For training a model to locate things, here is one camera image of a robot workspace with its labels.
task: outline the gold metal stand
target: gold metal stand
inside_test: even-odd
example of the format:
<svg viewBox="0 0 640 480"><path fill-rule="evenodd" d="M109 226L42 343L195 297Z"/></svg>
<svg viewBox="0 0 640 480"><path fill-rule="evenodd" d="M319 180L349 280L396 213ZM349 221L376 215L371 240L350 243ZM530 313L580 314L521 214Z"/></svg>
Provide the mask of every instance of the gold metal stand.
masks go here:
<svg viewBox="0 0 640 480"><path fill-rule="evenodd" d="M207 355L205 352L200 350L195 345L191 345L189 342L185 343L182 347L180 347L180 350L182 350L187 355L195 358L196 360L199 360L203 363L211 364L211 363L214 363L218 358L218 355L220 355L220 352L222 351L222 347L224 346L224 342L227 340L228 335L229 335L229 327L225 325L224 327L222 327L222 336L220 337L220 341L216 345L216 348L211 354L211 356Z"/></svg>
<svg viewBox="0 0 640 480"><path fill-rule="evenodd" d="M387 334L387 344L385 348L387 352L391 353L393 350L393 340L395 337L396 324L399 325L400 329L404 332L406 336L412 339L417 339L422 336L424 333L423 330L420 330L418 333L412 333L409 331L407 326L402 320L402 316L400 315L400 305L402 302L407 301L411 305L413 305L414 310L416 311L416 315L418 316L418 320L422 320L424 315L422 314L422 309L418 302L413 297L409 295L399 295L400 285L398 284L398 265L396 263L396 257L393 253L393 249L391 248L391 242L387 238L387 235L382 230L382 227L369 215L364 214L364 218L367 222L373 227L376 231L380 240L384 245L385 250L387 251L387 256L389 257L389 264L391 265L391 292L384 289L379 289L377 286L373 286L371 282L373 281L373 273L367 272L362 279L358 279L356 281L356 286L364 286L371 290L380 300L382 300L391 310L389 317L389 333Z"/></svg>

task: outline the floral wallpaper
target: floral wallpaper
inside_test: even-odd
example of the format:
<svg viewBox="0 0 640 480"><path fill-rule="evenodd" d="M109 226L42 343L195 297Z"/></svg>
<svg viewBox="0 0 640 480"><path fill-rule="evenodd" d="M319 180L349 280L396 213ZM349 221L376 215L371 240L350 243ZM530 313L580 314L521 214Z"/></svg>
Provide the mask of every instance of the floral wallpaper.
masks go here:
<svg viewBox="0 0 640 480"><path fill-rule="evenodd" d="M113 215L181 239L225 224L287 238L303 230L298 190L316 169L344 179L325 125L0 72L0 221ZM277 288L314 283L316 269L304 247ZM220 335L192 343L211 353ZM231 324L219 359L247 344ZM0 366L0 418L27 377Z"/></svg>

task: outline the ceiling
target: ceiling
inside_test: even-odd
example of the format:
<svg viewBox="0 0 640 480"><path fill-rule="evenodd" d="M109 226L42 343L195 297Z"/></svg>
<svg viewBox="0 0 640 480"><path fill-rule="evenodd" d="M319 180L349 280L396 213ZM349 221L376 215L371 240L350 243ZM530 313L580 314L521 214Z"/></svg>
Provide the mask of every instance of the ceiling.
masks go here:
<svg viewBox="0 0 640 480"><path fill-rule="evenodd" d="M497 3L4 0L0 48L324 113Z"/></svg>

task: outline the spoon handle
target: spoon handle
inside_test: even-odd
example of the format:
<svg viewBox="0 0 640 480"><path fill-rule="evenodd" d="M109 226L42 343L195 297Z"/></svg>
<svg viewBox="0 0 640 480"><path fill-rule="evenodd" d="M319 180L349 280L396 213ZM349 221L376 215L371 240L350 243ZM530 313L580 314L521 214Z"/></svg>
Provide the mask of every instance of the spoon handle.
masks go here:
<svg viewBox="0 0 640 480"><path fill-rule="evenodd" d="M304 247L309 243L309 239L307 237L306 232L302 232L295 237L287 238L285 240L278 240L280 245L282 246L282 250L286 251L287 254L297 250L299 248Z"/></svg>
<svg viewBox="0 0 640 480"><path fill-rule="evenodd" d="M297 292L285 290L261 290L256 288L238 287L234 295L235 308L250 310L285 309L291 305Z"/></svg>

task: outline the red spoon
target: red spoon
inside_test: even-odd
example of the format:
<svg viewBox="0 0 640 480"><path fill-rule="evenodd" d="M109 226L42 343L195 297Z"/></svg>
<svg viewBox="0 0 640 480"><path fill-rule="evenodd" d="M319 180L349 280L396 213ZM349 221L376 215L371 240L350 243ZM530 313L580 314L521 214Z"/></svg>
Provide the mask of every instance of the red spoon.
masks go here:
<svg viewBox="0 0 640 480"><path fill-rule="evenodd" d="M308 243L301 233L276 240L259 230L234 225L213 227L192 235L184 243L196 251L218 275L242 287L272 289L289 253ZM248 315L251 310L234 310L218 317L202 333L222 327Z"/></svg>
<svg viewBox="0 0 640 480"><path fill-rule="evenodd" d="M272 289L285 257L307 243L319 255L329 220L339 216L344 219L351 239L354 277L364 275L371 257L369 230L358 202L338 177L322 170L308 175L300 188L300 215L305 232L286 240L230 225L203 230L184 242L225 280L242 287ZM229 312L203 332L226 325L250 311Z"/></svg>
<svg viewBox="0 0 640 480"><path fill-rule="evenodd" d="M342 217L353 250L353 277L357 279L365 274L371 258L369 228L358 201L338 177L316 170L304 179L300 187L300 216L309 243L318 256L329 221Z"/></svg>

########

• **Work item**:
The output must reproduce the whole listing without a single change.

• **Task solution**:
For training a model to locate things, here is one camera image of a robot workspace with its labels.
task: outline the gold metal stand
target: gold metal stand
inside_test: even-odd
example of the format:
<svg viewBox="0 0 640 480"><path fill-rule="evenodd" d="M109 226L42 343L195 297Z"/></svg>
<svg viewBox="0 0 640 480"><path fill-rule="evenodd" d="M319 180L349 280L396 213ZM349 221L376 215L371 240L350 243ZM530 313L580 314L521 214Z"/></svg>
Provide the mask of every instance of the gold metal stand.
masks go here:
<svg viewBox="0 0 640 480"><path fill-rule="evenodd" d="M207 355L205 352L200 350L195 345L191 345L189 342L185 343L182 347L180 347L180 350L182 350L187 355L195 358L196 360L199 360L203 363L211 364L211 363L214 363L218 358L218 355L220 355L220 352L222 351L222 347L224 346L224 342L227 340L228 335L229 335L229 327L225 325L224 327L222 327L222 336L220 337L220 341L216 345L216 348L211 354L211 356Z"/></svg>
<svg viewBox="0 0 640 480"><path fill-rule="evenodd" d="M387 334L387 344L385 348L387 352L391 353L393 350L393 340L395 337L396 324L399 325L400 329L404 332L406 336L412 339L417 339L422 336L424 333L423 330L420 330L418 333L412 333L409 331L407 326L402 320L402 316L400 315L400 305L402 302L407 301L411 305L413 305L414 310L416 311L416 315L418 316L418 320L422 320L424 315L422 314L422 309L418 302L413 297L409 295L399 295L400 285L398 284L398 265L396 263L396 257L393 253L393 249L391 248L391 242L387 238L387 235L382 230L382 227L369 215L364 214L364 218L367 222L373 227L376 231L380 240L384 245L385 250L387 251L387 256L389 257L389 264L391 265L391 292L384 289L379 289L377 286L373 286L371 282L373 281L373 273L367 272L362 279L358 279L356 281L356 286L364 286L371 290L380 300L382 300L391 310L389 317L389 333Z"/></svg>

task: outline the floral wallpaper
target: floral wallpaper
inside_test: even-odd
example of the format:
<svg viewBox="0 0 640 480"><path fill-rule="evenodd" d="M109 226L42 343L195 297Z"/></svg>
<svg viewBox="0 0 640 480"><path fill-rule="evenodd" d="M319 180L349 280L396 213ZM349 221L376 215L371 240L350 243ZM530 313L580 314L521 214Z"/></svg>
Provide the mask of every instance of the floral wallpaper.
masks go here:
<svg viewBox="0 0 640 480"><path fill-rule="evenodd" d="M113 215L181 239L225 224L287 238L303 230L298 190L316 169L344 179L325 125L0 72L0 221ZM277 288L314 283L316 269L304 247ZM220 335L192 343L211 353ZM231 324L219 359L247 344ZM0 366L0 418L27 377Z"/></svg>

task: outline the ceiling
target: ceiling
inside_test: even-odd
example of the format:
<svg viewBox="0 0 640 480"><path fill-rule="evenodd" d="M109 226L42 343L195 297Z"/></svg>
<svg viewBox="0 0 640 480"><path fill-rule="evenodd" d="M319 180L349 280L396 213ZM349 221L376 215L371 240L350 243ZM530 313L580 314L521 214Z"/></svg>
Provide the mask of every instance of the ceiling.
masks go here:
<svg viewBox="0 0 640 480"><path fill-rule="evenodd" d="M497 3L4 0L0 48L324 113Z"/></svg>

task: outline the spoon handle
target: spoon handle
inside_test: even-odd
example of the format:
<svg viewBox="0 0 640 480"><path fill-rule="evenodd" d="M109 226L42 343L195 297Z"/></svg>
<svg viewBox="0 0 640 480"><path fill-rule="evenodd" d="M319 180L349 280L396 213ZM349 221L376 215L371 240L350 243ZM530 313L580 314L521 214Z"/></svg>
Provide the mask of every instance of the spoon handle.
masks go here:
<svg viewBox="0 0 640 480"><path fill-rule="evenodd" d="M304 247L309 243L309 239L307 237L306 232L302 232L295 237L287 238L285 240L278 240L280 245L282 246L282 250L286 251L287 254L297 250L299 248Z"/></svg>
<svg viewBox="0 0 640 480"><path fill-rule="evenodd" d="M297 292L285 290L261 290L256 288L238 287L234 295L235 308L250 310L285 309L291 305Z"/></svg>

task: outline the red spoon
target: red spoon
inside_test: even-odd
example of the format:
<svg viewBox="0 0 640 480"><path fill-rule="evenodd" d="M109 226L42 343L195 297Z"/></svg>
<svg viewBox="0 0 640 480"><path fill-rule="evenodd" d="M319 180L349 280L396 213ZM349 221L376 215L371 240L350 243ZM530 313L580 314L521 214Z"/></svg>
Provide the mask of every instance of the red spoon.
masks go here:
<svg viewBox="0 0 640 480"><path fill-rule="evenodd" d="M308 243L301 233L276 240L259 230L234 225L213 227L192 235L184 243L196 251L218 275L242 287L272 289L289 253ZM248 315L251 310L234 310L218 317L202 333L222 327Z"/></svg>
<svg viewBox="0 0 640 480"><path fill-rule="evenodd" d="M272 289L285 257L307 243L319 255L329 220L339 216L344 219L351 239L354 277L364 275L371 257L369 230L358 202L338 177L322 170L308 175L300 188L300 215L305 232L286 240L230 225L203 230L184 242L225 280L242 287ZM229 312L203 332L226 325L250 311Z"/></svg>
<svg viewBox="0 0 640 480"><path fill-rule="evenodd" d="M342 217L353 250L353 277L357 279L365 274L371 258L369 228L358 201L338 177L316 170L304 179L300 187L300 216L309 243L318 256L329 221Z"/></svg>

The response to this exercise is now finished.